[[ SOURCE MATERIAL open ]]

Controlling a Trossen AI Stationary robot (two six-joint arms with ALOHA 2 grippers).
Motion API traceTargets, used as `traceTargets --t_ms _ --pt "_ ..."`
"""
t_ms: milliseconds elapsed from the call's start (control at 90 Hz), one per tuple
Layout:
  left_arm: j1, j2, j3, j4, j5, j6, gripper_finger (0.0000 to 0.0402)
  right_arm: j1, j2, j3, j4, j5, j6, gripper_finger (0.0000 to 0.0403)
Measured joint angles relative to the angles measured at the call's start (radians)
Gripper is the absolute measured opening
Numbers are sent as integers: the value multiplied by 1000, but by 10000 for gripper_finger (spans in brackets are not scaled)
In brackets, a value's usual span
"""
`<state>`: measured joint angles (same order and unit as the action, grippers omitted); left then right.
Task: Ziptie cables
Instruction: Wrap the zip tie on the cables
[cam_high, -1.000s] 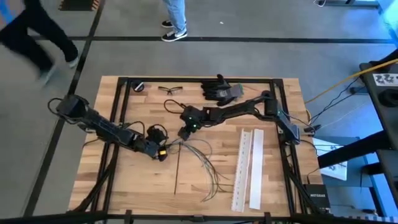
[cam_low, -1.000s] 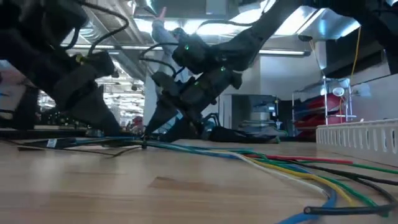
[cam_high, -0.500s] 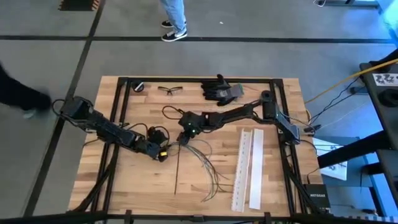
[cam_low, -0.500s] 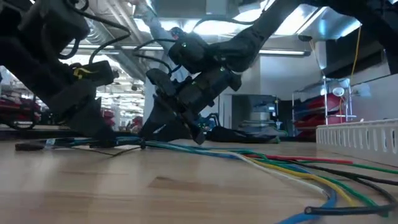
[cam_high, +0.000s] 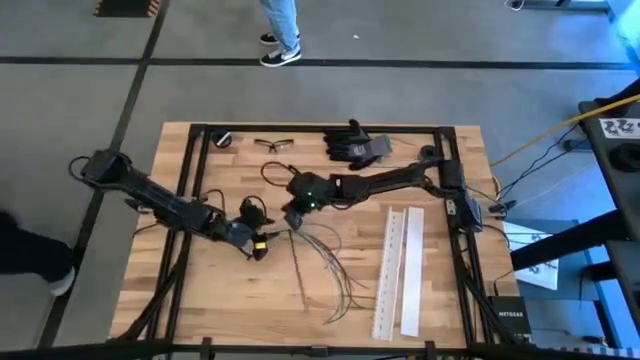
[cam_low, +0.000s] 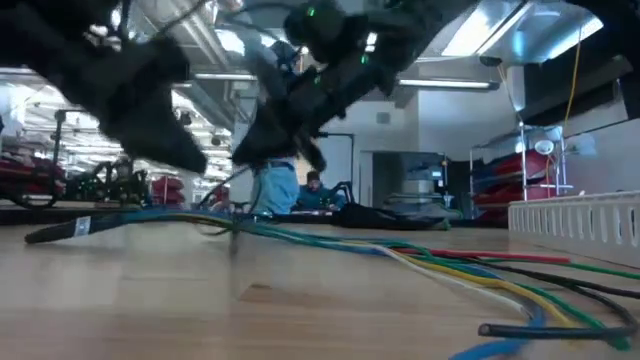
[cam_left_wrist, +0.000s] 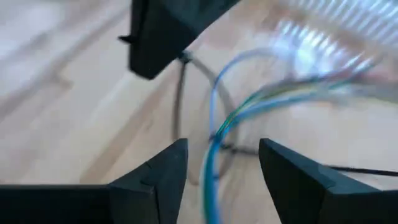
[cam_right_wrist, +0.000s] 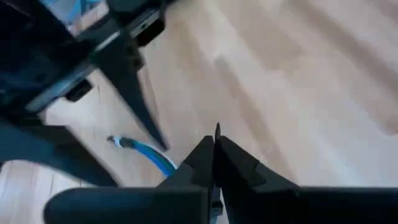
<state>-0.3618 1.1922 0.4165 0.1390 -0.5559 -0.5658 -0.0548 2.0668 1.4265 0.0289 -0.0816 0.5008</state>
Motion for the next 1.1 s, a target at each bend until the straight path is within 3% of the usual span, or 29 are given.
traceTargets --t_ms 322,711,833,1033,1100 --pt "11 -62 4 9 -129 -38 182 32 -17 0 87 98 -9 1" --pt "64 45 10 138 -183 161 175 30 -17 0 130 81 -9 0" --pt "64 49 15 132 -193 275 139 30 -17 0 127 72 -9 1" --pt "57 77 15 136 -190 371 24 30 -17 0 123 71 -11 0" --pt "44 85 16 154 -186 416 8 30 -18 0 126 83 -11 0"
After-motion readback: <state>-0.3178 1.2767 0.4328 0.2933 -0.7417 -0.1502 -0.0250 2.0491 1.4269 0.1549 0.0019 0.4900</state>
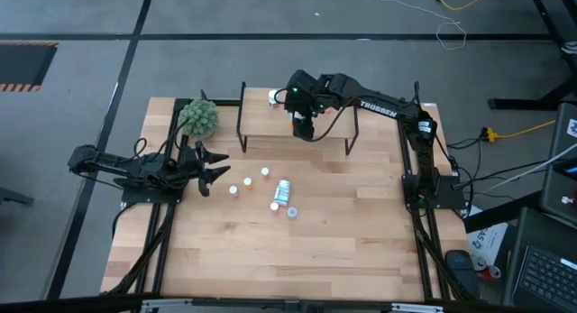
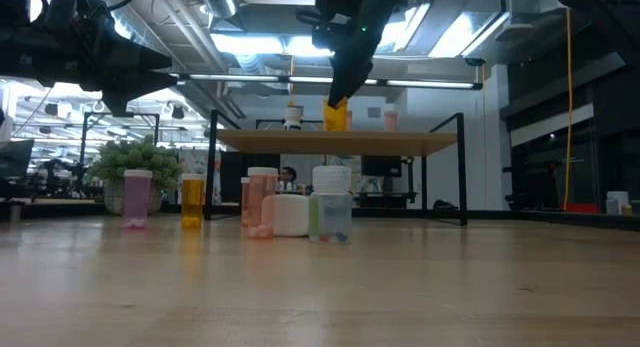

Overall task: Pick and place medicine bottles onto shelf by color
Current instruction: Put the large orange pill bottle on the shelf, then put the purple pill bottle on the shelf

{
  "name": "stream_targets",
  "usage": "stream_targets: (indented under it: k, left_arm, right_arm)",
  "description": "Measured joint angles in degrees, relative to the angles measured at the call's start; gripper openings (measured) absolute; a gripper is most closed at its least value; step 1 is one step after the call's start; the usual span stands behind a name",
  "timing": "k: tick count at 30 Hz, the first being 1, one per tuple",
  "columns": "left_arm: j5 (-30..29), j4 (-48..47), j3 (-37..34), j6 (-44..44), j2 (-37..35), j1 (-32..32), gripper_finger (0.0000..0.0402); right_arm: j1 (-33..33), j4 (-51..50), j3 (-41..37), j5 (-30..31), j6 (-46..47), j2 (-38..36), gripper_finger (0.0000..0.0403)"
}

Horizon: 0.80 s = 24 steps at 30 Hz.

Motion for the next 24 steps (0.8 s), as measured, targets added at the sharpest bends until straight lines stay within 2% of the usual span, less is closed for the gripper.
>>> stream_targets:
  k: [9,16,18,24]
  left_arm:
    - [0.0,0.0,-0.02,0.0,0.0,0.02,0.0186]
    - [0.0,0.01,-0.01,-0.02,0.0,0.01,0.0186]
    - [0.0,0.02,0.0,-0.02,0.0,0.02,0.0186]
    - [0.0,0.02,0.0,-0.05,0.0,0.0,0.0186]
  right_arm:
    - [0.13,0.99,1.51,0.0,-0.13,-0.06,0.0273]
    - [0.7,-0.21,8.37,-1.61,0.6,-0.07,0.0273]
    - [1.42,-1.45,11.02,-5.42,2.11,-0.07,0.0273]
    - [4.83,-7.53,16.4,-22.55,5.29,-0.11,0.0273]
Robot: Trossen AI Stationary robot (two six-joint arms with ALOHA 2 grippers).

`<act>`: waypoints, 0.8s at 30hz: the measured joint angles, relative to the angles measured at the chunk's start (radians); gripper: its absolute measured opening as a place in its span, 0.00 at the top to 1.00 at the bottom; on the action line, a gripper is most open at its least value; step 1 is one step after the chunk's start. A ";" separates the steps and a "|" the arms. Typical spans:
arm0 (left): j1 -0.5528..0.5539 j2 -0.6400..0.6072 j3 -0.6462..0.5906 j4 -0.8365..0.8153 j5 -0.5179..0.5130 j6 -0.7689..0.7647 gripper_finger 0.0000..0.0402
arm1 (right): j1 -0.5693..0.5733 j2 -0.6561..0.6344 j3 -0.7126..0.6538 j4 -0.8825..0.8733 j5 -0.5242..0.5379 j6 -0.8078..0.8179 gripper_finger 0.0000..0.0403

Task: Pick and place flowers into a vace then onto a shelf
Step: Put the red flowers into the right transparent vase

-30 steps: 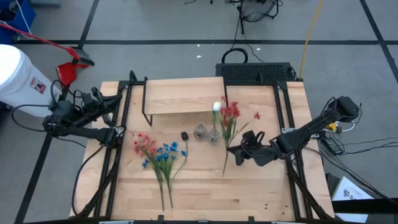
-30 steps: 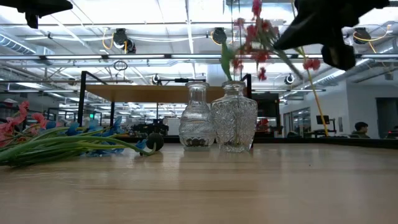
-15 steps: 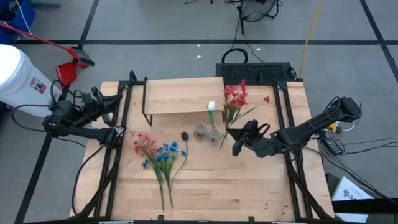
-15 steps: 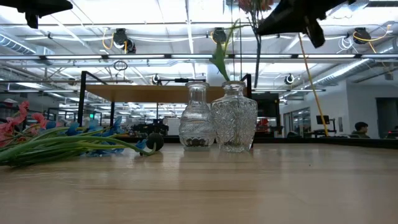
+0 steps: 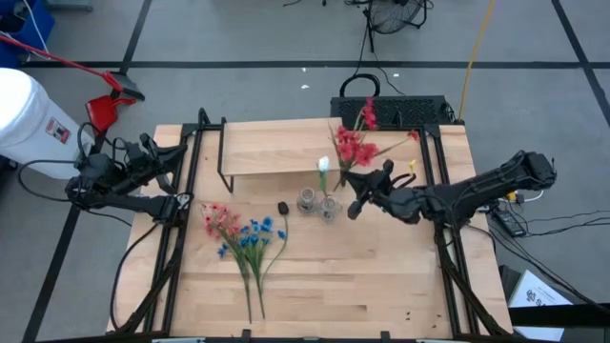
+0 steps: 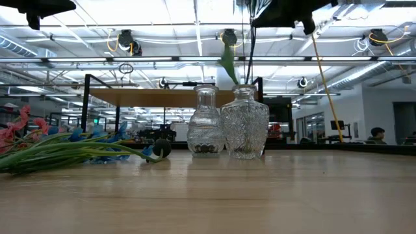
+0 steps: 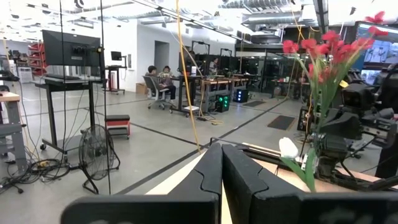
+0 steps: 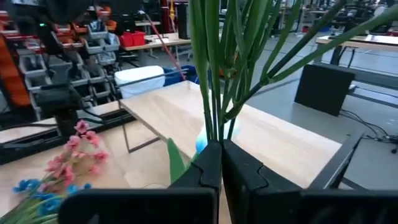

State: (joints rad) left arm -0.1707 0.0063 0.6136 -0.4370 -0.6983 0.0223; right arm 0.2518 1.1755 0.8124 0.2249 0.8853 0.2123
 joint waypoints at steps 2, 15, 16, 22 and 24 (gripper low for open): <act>0.000 0.000 0.000 0.000 0.000 0.000 0.97 | -0.013 -0.001 0.000 -0.005 -0.022 -0.008 1.00; 0.000 0.000 0.000 0.000 0.000 0.000 0.97 | -0.014 0.013 0.000 -0.009 -0.079 0.015 1.00; 0.000 0.000 0.000 0.000 0.000 0.000 0.98 | -0.013 0.012 0.000 -0.001 -0.080 0.016 1.00; 0.000 0.000 0.000 0.000 0.000 0.000 0.97 | -0.001 0.013 0.000 -0.034 -0.104 0.080 1.00; 0.000 0.000 0.000 0.000 0.000 0.000 0.98 | 0.002 0.013 0.000 -0.059 -0.102 0.082 1.00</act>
State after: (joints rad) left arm -0.1707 0.0063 0.6133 -0.4370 -0.6983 0.0223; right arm 0.2535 1.1881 0.8122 0.1656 0.7837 0.2945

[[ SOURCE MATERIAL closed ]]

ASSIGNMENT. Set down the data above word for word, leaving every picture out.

TASK SOLUTION.
Controlling a Trossen AI Stationary robot (two six-joint arms with ALOHA 2 grippers).
Motion API traceTargets, used as `traceTargets --t_ms _ --pt "_ ..."`
"""
t_ms: milliseconds elapsed from the call's start (control at 90 Hz), one per tuple
Layout:
  left_arm: j1, j2, j3, j4, j5, j6, gripper_finger (0.0000 to 0.0402)
  right_arm: j1, j2, j3, j4, j5, j6, gripper_finger (0.0000 to 0.0403)
Measured joint angles relative to the angles measured at the call's start (radians)
Gripper is the absolute measured opening
Numbers are sent as integers: the value multiplied by 1000, but by 10000 for gripper_finger (spans in brackets are not scaled)
In brackets, a value's usual span
"""
`<state>`: measured joint angles (same order and unit as the action, grippers omitted); left then right.
Task: Ziptie cables
Instruction: Wrap the zip tie on the cables
[cam_high, -1.000s] 
[cam_low, -1.000s] 
[cam_high, -0.500s] 
[cam_low, -0.500s] 
[cam_high, +0.000s] 
[cam_low, +0.000s] 
[cam_left_wrist, +0.000s] 
[cam_right_wrist, +0.000s] 
<state>-0.3618 1.1922 0.4165 0.1390 -0.5559 -0.5658 -0.0548 2.0668 1.4265 0.0289 -0.0816 0.5008</state>
Motion for the next 1.1 s, a target at each bend until the straight path is within 3% of the usual span, or 29 are given.
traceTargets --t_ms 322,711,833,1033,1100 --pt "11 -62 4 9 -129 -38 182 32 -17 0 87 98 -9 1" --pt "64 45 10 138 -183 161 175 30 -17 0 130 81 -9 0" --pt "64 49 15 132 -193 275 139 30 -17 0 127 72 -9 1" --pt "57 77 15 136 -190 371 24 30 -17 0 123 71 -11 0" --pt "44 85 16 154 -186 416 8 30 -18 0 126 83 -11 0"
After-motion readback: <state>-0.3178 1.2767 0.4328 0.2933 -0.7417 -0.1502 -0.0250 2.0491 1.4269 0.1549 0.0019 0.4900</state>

Overall task: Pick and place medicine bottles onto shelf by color
Current instruction: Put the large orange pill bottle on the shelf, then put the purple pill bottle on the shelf

{
  "name": "stream_targets",
  "usage": "stream_targets: (indented under it: k, left_arm, right_arm)",
  "description": "Measured joint angles in degrees, relative to the angles measured at the call's start; gripper openings (measured) absolute; a gripper is most closed at its least value; step 1 is one step after the call's start; the usual span stands behind a name",
  "timing": "k: tick count at 30 Hz, the first being 1, one per tuple",
  "columns": "left_arm: j5 (-30..29), j4 (-48..47), j3 (-37..34), j6 (-44..44), j2 (-37..35), j1 (-32..32), gripper_finger (0.0000..0.0402); right_arm: j1 (-33..33), j4 (-51..50), j3 (-41..37), j5 (-30..31), j6 (-46..47), j2 (-38..36), gripper_finger (0.0000..0.0403)"
}

Horizon: 0.80 s = 24 steps at 30 Hz.

Motion for the next 24 steps (0.8 s), as measured, targets added at the sharpest bends until straight lines stay within 2% of the usual span, less is closed for the gripper.
>>> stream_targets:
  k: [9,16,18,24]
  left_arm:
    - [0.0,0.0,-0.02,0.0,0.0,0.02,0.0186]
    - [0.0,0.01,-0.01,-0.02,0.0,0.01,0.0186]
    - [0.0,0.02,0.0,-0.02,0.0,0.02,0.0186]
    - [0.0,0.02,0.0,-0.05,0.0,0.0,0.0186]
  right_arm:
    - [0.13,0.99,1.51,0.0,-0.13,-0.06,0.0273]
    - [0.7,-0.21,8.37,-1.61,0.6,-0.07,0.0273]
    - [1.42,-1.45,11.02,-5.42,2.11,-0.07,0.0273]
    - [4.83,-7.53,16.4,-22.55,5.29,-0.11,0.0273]
Robot: Trossen AI Stationary robot (two six-joint arms with ALOHA 2 grippers).

`<act>`: waypoints, 0.8s at 30hz: the measured joint angles, relative to the angles measured at the chunk's start (radians); gripper: its absolute measured opening as a place in its span, 0.00 at the top to 1.00 at the bottom; on the action line, a gripper is most open at its least value; step 1 is one step after the chunk's start. A ";" separates the steps and a "|" the arms. Typical spans:
arm0 (left): j1 -0.5528..0.5539 j2 -0.6400..0.6072 j3 -0.6462..0.5906 j4 -0.8365..0.8153 j5 -0.5179..0.5130 j6 -0.7689..0.7647 gripper_finger 0.0000..0.0402
arm1 (right): j1 -0.5693..0.5733 j2 -0.6561..0.6344 j3 -0.7126..0.6538 j4 -0.8825..0.8733 j5 -0.5242..0.5379 j6 -0.8078..0.8179 gripper_finger 0.0000..0.0403

Task: Pick and place flowers into a vace then onto a shelf
Step: Put the red flowers into the right transparent vase

-30 steps: 
-30 steps: 
-15 steps: 
-15 steps: 
+0 steps: 
+0 steps: 
+0 steps: 
+0 steps: 

State: (joints rad) left arm -0.1707 0.0063 0.6136 -0.4370 -0.6983 0.0223; right arm 0.2518 1.1755 0.8124 0.2249 0.8853 0.2123
 joint waypoints at steps 2, 15, 16, 22 and 24 (gripper low for open): <act>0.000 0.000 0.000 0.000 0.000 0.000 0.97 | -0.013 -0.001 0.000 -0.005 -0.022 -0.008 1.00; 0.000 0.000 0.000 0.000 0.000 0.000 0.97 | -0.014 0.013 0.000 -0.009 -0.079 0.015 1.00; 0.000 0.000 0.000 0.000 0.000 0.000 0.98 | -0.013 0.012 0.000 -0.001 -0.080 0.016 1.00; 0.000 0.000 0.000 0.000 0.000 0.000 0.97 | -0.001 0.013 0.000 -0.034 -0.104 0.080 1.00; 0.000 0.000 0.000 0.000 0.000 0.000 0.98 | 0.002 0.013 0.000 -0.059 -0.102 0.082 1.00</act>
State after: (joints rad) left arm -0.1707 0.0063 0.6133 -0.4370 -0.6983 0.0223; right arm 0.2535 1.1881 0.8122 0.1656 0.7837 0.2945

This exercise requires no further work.